What if I told you that you had a magical superpower that could transform your relationships while enriching your life dramatically? You have the power. It’s called empathy.
Legendary Duke basketball coach Mike Krzyzewski explains: “As a coach, a parent, or a leader of any kind, one of the most important things that you can feel for one of your ‘teammates’ is empathy. If someone believes that you can identify with their situation and understand their feelings, they are more apt to trust you, which leads to faster responses to situations and better conclusions.”
Empathy is the key to mutual otherishness and shared consciousness. The word comes from the Greek root empatheia, meaning “affection, passion.” It’s at the heart of the art of connection.
What It Would Be Like To Walk A Mile In My Shoes
In colloquial language, we speak about putting ourselves in someone else’s position. Some guides to listening actually teach this as a technique. They encourage you to assume the posture of the person to whom you’re listening as a way to establish rapport. It’s much more effective, however, to really open yourself to the feeling of rapport by giving your full attention to the other person. Your body language will then align with the speaker’s in a natural and authentic way.

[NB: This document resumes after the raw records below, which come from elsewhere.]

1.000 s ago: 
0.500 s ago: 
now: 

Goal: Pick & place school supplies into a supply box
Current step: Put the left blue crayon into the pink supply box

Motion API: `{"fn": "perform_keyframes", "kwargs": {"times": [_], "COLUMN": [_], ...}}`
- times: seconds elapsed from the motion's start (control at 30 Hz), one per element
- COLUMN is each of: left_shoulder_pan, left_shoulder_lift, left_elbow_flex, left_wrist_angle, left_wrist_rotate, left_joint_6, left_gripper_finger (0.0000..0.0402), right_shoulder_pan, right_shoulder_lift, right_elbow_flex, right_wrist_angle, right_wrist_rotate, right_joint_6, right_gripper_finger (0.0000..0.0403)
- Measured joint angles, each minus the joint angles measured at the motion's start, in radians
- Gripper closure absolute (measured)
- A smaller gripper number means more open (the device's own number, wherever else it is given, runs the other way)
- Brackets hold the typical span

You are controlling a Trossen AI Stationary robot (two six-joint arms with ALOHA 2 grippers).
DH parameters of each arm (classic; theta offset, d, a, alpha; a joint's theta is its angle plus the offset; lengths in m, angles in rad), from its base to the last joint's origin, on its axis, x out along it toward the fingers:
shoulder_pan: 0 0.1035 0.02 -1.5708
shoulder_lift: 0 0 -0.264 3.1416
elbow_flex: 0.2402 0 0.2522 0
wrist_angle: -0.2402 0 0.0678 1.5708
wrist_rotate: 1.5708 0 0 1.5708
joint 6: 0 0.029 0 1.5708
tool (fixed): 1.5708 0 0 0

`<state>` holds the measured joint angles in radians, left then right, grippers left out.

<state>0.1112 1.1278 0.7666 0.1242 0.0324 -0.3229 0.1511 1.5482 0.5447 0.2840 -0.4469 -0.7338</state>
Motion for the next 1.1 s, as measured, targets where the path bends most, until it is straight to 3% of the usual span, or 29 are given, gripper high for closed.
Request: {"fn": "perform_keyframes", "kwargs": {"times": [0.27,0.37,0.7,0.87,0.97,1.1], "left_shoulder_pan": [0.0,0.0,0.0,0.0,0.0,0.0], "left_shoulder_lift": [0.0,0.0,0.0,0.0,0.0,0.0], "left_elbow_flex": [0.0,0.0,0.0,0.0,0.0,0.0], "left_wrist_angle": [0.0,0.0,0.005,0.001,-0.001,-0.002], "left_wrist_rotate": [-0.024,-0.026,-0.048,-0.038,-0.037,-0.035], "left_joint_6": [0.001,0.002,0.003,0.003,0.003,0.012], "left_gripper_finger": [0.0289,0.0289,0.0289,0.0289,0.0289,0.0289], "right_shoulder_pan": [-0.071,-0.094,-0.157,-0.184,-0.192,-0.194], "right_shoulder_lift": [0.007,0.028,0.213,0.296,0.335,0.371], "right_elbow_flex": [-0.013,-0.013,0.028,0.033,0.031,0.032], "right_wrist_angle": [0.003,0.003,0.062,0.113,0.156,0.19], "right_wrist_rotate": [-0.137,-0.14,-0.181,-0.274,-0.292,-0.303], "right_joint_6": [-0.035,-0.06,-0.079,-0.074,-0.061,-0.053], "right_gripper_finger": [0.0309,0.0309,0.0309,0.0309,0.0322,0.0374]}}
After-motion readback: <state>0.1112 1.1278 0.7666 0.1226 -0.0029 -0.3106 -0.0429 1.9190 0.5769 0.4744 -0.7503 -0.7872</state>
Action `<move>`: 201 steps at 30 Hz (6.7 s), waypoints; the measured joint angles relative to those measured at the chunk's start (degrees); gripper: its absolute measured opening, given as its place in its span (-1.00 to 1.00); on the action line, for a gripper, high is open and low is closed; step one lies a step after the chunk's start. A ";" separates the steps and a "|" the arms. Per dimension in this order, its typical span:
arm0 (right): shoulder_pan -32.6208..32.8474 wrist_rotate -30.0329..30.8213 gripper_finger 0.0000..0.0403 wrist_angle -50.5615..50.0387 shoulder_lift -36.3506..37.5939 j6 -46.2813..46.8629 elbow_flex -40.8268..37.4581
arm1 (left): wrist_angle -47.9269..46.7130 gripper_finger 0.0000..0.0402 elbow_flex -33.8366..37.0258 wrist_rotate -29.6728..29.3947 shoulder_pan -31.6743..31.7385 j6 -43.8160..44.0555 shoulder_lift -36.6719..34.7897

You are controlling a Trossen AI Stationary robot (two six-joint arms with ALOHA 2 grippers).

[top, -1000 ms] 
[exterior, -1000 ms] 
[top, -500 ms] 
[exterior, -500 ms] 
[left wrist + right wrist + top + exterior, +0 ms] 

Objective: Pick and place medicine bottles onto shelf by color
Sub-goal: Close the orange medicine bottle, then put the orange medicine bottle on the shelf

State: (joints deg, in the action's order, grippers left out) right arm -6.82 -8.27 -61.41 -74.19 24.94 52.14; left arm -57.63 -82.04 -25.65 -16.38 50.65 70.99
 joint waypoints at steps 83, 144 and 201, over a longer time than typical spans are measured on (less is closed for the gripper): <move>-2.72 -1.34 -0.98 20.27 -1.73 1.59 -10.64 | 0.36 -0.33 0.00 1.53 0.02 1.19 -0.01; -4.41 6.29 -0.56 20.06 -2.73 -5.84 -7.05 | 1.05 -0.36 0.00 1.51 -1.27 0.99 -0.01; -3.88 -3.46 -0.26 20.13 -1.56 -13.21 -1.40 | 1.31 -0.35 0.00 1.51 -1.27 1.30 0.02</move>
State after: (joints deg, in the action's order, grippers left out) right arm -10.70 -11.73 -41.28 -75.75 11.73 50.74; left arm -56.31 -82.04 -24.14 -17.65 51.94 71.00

Public radio host and conversation expert Celeste Headlee advises: “Many of you have already heard a lot of advice on this, things like look the person in the eye,...look, nod, and smile to show that you’re paying attention. I want you to forget all of that. It is crap. There is no reason to learn how to show you’re paying attention if you are in fact paying attention.”
“Be My Girlfriend”
I learned an important lesson about empathy and the art of connection many years ago. My friend Alice was having a rough time. Her marriage had fallen apart and she was involved in a painful divorce, she had just been diagnosed with a melanoma, and she was going through a difficult professional transition as well.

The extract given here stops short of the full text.